The publisher, through Bookbridgr, sent me this book for an honest review.
I’m going to say it now; I generally could not finish this book.

Ughhh… I have so many concerns and painful dislikes for this book, which I really shouldn’t have had because this book had such an awesome premise and presentable ideals…

The first thing I have to really call-out was the description page for this book on BookBridgr.
So I was searching the genres of BookBridgr to see if I could find a few books, when I came across James Treadwell’s book ‘Arcadia’, I read the little blurb it had, I got really intrigued by it and so I ordered it.

(Skip a week) It finally came! When I took it out of the package, I realised that it said ‘Advent Trilogy Part 3’ on the spine, I thought it was odd because on the website it said or had no relevance to any series.

So I checked, double checked and even got my brother to read it out to me; there was no reference to any other notion of this series, so I generally felt a little awkward and out of place to read this book.
I was quite surprised because BookBridgr’s site is normally well formulated and well presented.
But I did anyway or at-least attempted to finish it!
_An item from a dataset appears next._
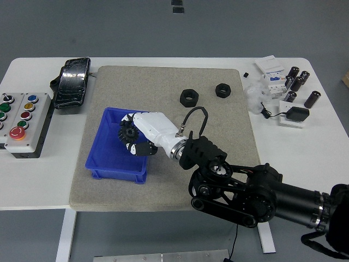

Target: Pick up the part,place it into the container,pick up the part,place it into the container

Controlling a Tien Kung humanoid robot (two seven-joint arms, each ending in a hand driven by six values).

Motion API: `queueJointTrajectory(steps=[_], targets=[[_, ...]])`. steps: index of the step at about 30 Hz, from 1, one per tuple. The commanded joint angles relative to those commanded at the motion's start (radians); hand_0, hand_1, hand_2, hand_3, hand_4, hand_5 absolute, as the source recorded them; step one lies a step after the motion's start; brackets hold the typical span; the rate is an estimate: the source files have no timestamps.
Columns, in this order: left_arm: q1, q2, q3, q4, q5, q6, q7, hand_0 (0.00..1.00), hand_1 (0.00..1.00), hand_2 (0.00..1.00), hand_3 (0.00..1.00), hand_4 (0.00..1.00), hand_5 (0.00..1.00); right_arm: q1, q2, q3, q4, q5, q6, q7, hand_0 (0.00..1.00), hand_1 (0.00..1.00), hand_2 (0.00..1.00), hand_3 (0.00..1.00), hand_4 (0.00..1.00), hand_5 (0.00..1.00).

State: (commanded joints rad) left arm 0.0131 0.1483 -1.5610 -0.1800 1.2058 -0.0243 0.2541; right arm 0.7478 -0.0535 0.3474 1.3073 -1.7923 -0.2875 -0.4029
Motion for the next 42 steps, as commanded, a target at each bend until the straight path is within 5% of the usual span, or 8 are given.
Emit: queueJointTrajectory(steps=[4, 5, 13, 17, 27, 31, 42], targets=[[-0.001, 0.0, 0.001, 0.0, -0.001, 0.0, -0.001, 0.625, 0.581, 0.574, 0.651, 0.633, 0.395, 0.001, 0.001, -0.005, -0.007, 0.002, 0.016, -0.012, 0.365, 0.747, 0.805, 0.815, 0.67, 0.153], [-0.001, 0.0, 0.001, 0.0, 0.0, 0.0, -0.001, 0.625, 0.581, 0.573, 0.651, 0.633, 0.395, 0.001, 0.002, -0.007, -0.008, 0.001, 0.022, -0.016, 0.374, 0.759, 0.819, 0.837, 0.785, 0.221], [-0.002, 0.0, -0.001, 0.0, 0.004, 0.0, -0.001, 0.625, 0.581, 0.573, 0.65, 0.632, 0.394, -0.029, -0.007, 0.057, 0.01, -0.032, 0.016, -0.031, 0.368, 0.75, 0.818, 0.832, 0.774, 0.194], [0.001, -0.002, -0.004, 0.0, 0.004, 0.0, -0.003, 0.625, 0.581, 0.573, 0.65, 0.629, 0.392, -0.093, -0.046, 0.153, 0.058, -0.093, 0.015, -0.07, 0.354, 0.73, 0.812, 0.827, 0.75, 0.198], [0.003, -0.005, -0.012, 0.0, 0.008, 0.0, -0.007, 0.625, 0.581, 0.572, 0.649, 0.627, 0.391, -0.283, -0.214, 0.366, 0.192, -0.249, 0.201, -0.243, 0.345, 0.714, 0.806, 0.823, 0.775, 0.228], [0.005, -0.007, -0.016, 0.0, 0.014, -0.001, -0.005, 0.625, 0.581, 0.571, 0.649, 0.625, 0.389, -0.349, -0.23, 0.371, 0.192, -0.24, 0.246, -0.243, 0.334, 0.693, 0.8, 0.817, 0.789, 0.251], [-0.001, -0.005, -0.013, 0.0, 0.014, -0.002, -0.009, 0.625, 0.581, 0.571, 0.649, 0.624, 0.389, -0.369, -0.239, 0.346, 0.17, -0.21, 0.268, -0.243, 0.315, 0.645, 0.732, 0.747, 0.749, 0.273]])
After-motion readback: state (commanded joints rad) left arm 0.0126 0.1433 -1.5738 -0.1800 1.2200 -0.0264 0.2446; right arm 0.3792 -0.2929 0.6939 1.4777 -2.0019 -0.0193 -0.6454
I wish I could hit re-wind, all the way to the day I saw it on BookBridgr and stop my-self from clicking on it, harsh but very true.

The main story is a shambles honestly.
It started off very linear and very simplistic which was okay because there was a plot, a set path for the story that turned out to be quite a good premise.

If you haven’t read the previous books (like myself) then I should clear up that the world has been devastated by Magic. I believe (I could be wrong though) that somebody in the first book opened something that may have represented Pandora’s box and released some vicious plague/magic and mermaids/siren type creatures onto the world.
I did subtly skim-read a review for this book, which stated that it could be read as a stand-alone book because it doesn’t really focus around the first bunch of characters in the first two books.
Because I hadn’t read the first/second book, I had no idea these animals in the oceans were Mermaids/Siren creatures? But after thinking over some statement referring to things such as all the men dying and how the male children weren’t allowed to look out over the sea just incase and how all the survivors were female it all slowly made sense.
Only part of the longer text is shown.